Thus, it is not a question of real intercommunion, but a help in case of need. The Encyclical does not state that in these cases the rule of the requirement of confession should be applied to non-Catholics in all cases, but only to those conscious of having committed a serious sin (cf. nn. 36-37). This matter deserves further thought. The 1993 Ecumenical Directory provided a possibility for separated brethren to receive the sacrament of Reconciliation as well as the Eucharist in case of need (cf. n. 129, EV 13/2410), but without developing the bond between the two. The Council of Trent, in one of the two paragraphs quoted in the Encyclical (Denz. 1661, cited in n. 36), denied that faith alone was sufficient preparation for the Eucharist and thus insisted on confession (cf. Denz. 1647, also cited in n. 36).

Perhaps today, in the exceptional cases in which a non-Catholic can receive the Eucharist, especially in articolo mortis, it would be possible to point out the rule "in the Church", which "remains in force, now and in the future" (n. 36). This rule originates in I Cor 11:27-29: "Whoever, therefore, eats the bread or drinks the cup of the Lord in an unworthy manner will be guilty of profaning the Body and Blood of the Lord... anyone who eats and drinks without discerning the Body eats and drinks judgment upon himself". The reception of non-Catholics at the Eucharist, as an exception, must be a spiritual help for them; it must not become the risk of a very grave sin for someone who, perhaps, in his life has never had an opportunity to receive the sacrament of Reconciliation.

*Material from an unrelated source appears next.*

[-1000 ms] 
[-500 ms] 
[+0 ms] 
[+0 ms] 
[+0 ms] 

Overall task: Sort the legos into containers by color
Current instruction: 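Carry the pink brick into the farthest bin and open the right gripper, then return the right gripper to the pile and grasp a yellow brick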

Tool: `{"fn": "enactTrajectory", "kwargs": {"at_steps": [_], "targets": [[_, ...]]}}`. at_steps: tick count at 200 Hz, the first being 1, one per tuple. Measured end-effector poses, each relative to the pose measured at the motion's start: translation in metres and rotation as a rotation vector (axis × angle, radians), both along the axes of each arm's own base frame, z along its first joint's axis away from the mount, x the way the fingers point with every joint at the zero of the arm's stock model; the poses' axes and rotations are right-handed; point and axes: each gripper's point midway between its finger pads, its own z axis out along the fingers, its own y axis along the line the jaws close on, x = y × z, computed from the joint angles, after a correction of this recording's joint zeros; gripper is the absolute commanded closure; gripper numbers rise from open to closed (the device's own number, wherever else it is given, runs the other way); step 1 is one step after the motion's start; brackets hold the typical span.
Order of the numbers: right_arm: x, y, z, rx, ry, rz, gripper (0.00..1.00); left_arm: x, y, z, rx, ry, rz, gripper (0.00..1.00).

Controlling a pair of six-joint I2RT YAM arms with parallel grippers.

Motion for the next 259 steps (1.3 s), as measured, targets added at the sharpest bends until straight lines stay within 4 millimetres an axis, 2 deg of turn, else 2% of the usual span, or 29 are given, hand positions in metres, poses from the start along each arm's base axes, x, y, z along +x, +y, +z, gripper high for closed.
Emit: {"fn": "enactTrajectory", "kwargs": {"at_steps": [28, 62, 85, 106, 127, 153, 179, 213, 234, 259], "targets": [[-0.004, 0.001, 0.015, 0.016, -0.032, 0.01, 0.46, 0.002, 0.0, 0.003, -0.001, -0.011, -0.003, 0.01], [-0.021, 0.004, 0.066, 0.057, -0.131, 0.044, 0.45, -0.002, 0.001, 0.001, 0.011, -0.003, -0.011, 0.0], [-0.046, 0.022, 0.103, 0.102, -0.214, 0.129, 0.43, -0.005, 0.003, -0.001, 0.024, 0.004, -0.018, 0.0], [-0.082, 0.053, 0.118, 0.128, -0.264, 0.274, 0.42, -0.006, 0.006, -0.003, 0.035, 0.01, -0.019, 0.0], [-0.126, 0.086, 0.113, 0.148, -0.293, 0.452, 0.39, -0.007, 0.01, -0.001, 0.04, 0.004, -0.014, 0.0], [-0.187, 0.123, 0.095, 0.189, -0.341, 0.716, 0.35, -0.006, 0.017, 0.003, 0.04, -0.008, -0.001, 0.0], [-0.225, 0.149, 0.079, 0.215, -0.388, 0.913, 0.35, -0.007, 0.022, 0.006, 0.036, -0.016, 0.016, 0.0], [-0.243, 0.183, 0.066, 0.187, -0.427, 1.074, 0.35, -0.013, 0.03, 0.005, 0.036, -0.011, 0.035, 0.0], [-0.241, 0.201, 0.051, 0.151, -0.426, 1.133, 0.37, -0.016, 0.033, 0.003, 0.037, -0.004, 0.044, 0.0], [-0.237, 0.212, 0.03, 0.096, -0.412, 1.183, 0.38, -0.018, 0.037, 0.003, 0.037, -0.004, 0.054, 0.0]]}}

Our separated brethren — and many Catholics — often do not understand the impossibility of intercommunion, which they perceive as a judgment of the internal forum, the casting of doubt on their sincere faith in Christ. This deep suffering must be understood and respected. But respect for suffering and helping the sufferers also entails explaining the position of the Catholic Church. What many do not realize is that the Eucharist is not only an interior link with Christ. Eucharistic Communion is at the same time communion with Christ and with the Church.

Declaring Catholicity in Eucharist

There is no more solemn and profound way of declaring oneself Catholic than by receiving the Eucharist at a Catholic celebration; wanting to declare oneself Catholic yet saying one is non-Catholic is a contradiction. Both communion with Christ and communion with the Church have their visible as well as invisible dimensions (cf. nn. 35, 49-50). Separating the two dimensions expresses an erroneous anthropology, an "angelization" of the human person. God enters into relations with human beings mindful of who they are: beings at the same time both spiritual and physical.

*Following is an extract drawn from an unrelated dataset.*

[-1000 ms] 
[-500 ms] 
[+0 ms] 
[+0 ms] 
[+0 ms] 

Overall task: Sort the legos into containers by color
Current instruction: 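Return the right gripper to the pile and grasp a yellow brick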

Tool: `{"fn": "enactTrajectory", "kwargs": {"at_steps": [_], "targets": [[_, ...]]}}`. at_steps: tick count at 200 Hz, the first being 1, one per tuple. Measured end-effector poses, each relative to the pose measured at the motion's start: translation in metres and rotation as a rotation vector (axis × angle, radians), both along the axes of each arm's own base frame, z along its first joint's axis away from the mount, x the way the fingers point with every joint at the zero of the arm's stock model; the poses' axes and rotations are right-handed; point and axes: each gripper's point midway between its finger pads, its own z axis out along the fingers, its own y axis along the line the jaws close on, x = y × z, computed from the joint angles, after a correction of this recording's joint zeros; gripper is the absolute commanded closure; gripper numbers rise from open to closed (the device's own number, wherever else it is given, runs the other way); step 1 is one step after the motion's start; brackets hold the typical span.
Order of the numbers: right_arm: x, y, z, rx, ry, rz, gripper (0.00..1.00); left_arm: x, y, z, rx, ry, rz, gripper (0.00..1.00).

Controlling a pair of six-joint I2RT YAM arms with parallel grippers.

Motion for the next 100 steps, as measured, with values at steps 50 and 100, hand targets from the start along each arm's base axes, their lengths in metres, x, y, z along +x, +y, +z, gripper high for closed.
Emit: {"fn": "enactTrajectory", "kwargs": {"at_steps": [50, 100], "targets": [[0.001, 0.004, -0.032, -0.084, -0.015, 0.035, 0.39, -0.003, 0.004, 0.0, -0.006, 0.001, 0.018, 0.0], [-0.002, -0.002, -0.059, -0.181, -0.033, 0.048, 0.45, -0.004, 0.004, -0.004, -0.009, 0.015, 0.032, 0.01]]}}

Certain other topics of the Encyclical have an ecumenical dimension, although they are not explicitly treated in this perspective. For example, one can see how juxtaposing "Mary and the Eucharist" (n. 57) unites Catholics and the separated Eastern brethren, but surprises most Protestants. The same can be said of Eucharistic Communion with the saints in heaven (cf. n. 19). Another potentially ecumenical theme is the recommendation of daily Eucharistic celebration (cf. n. 31). On this point, the Catholic Church also differs from the Orthodox Churches, in which the discipline of fasting and confession, quite apart from the length of the celebrations, induces them not to celebrate the Divine Liturgy every day. This difference is not new; indeed, it dates back to before the schism and is not a cause of division but a subject for dialogue. St Ambrose suggested that this point should be the topic of fraternal dialogue with the Greeks: why shouldn't a sick person receive his medicine daily (cf. DeSacramentis, V, 25).

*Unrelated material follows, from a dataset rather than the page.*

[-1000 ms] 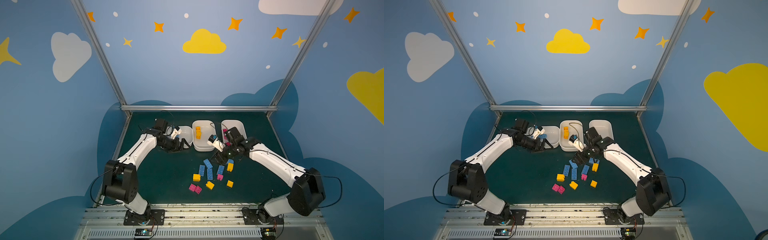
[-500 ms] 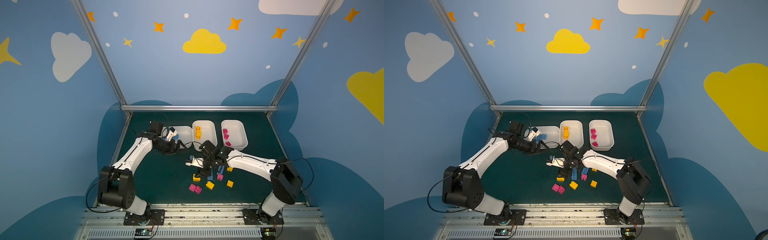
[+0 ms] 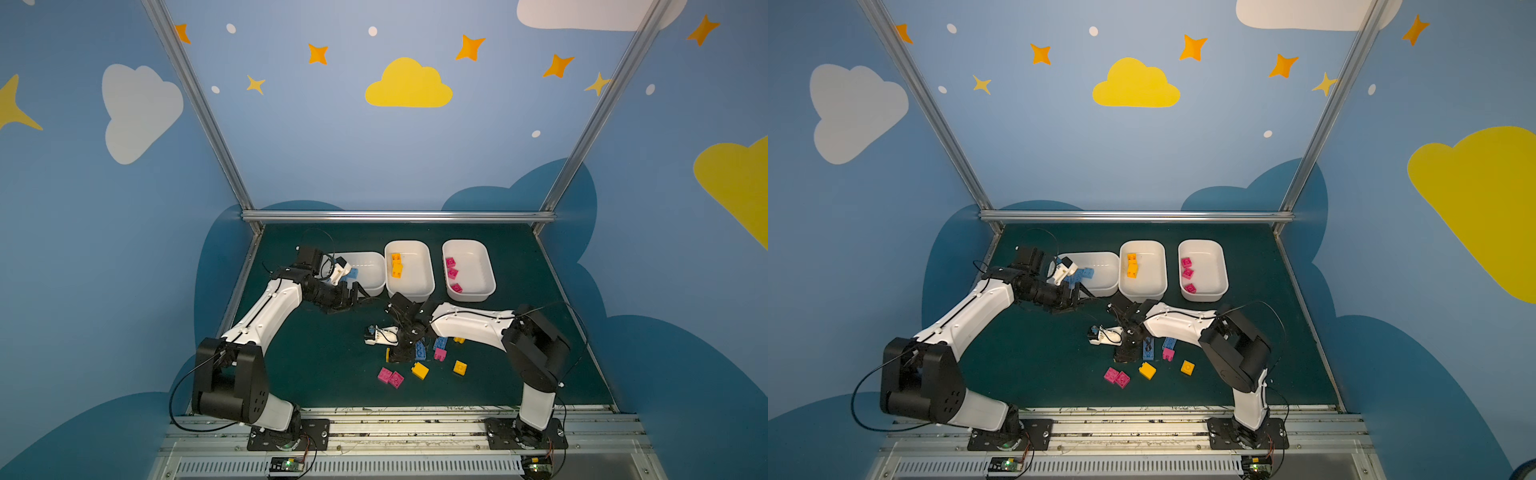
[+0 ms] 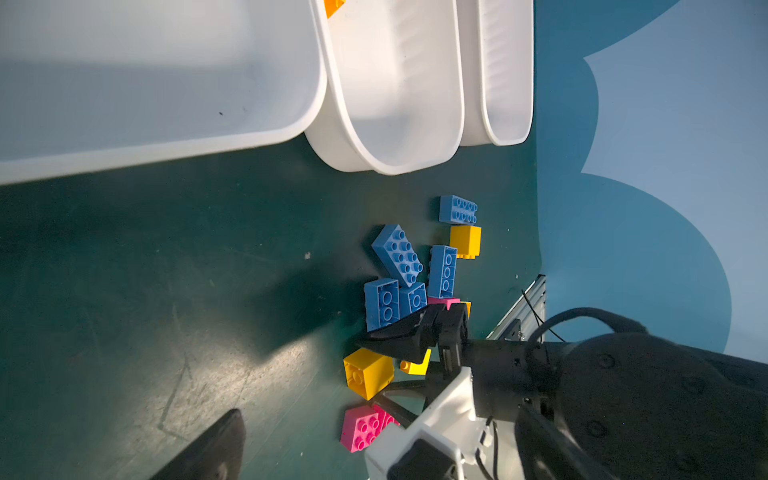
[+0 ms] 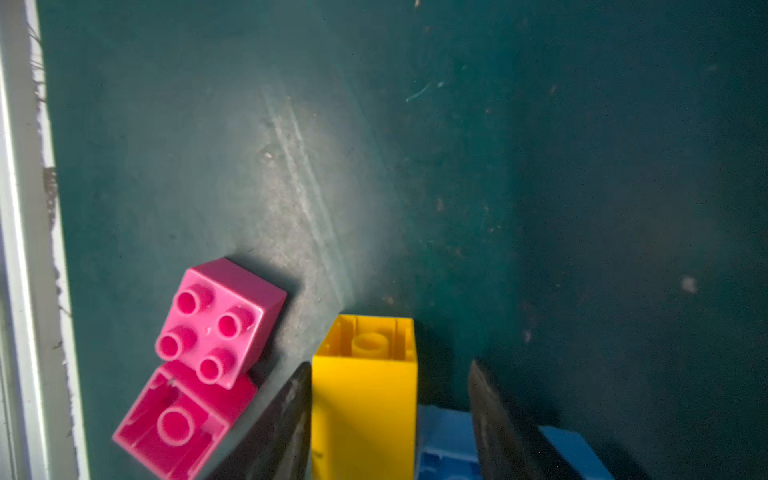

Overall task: Sort the legos into containers by color
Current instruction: 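Return the right gripper to the pile and grasp a yellow brick, then carry the yellow brick into the middle bin and open the right gripper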

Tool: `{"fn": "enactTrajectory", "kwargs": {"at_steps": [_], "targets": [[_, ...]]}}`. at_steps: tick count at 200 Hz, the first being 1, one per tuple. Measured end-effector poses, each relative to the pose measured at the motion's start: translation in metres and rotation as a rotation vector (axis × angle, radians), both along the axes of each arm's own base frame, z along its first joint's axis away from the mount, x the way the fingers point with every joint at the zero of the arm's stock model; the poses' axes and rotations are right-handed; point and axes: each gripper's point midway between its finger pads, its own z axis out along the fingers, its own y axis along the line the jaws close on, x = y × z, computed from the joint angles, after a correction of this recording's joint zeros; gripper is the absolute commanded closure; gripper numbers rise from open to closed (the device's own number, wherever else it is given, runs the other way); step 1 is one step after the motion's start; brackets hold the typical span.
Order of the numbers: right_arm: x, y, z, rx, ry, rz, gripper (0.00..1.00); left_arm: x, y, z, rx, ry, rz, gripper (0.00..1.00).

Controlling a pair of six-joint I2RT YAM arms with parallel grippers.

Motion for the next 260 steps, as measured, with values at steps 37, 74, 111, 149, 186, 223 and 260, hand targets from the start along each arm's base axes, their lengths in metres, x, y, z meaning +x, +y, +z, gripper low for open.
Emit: {"fn": "enactTrajectory", "kwargs": {"at_steps": [37, 74, 111, 149, 186, 223, 260], "targets": [[0.0, -0.003, -0.004, -0.03, -0.016, -0.005, 0.68, 0.001, 0.0, 0.0, -0.002, 0.0, 0.004, 0.0], [0.004, -0.003, 0.003, -0.024, -0.009, -0.049, 0.74, 0.001, 0.0, 0.0, -0.002, 0.002, 0.005, 0.01], [0.021, -0.012, 0.044, 0.051, 0.0, -0.167, 0.75, 0.0, -0.001, 0.001, -0.006, 0.005, 0.006, 0.01], [0.087, -0.03, 0.1, 0.179, -0.013, -0.4, 0.75, 0.002, -0.002, 0.003, -0.019, 0.005, 0.014, 0.01], [0.161, -0.056, 0.134, 0.25, -0.021, -0.645, 0.74, 0.009, -0.004, 0.009, -0.033, -0.011, 0.025, 0.01], [0.226, -0.065, 0.136, 0.263, -0.012, -0.853, 0.75, 0.017, -0.007, 0.017, -0.044, -0.031, 0.028, 0.01], [0.275, -0.061, 0.108, 0.214, 0.005, -1.03, 0.76, 0.019, -0.009, 0.018, -0.048, -0.035, 0.024, 0.01]]}}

Finally, Eucharistic adoration outside Mass, so dear to Catholics and warmly recommended by the Encyclical (cf. 25), is a Catholic feature; dialogue must also be an occasion to present to separated brethren this Catholic response to the friendship of Christ (cf. St Thomas, Summa Theol., III, 75, 1: "Because it is the special feature of friendship to live together with friends, as the Philosopher [Aristotle] says, [Christ] promises his bodily presence as a reward.").

The Eucharist, the source and sign of unity par excellence, is also a sign of division. This paradox is found in all the key points of the faith. Cardinal Giovanni Battista Montini noted, on 25 January 1963, that "we come to realize that a strange phenomenon exists. What should lay the foundations of union — thought, doctrine, our common faith — instead of being a subject of union is an impediment, an obstacle to unity. Faith divides us".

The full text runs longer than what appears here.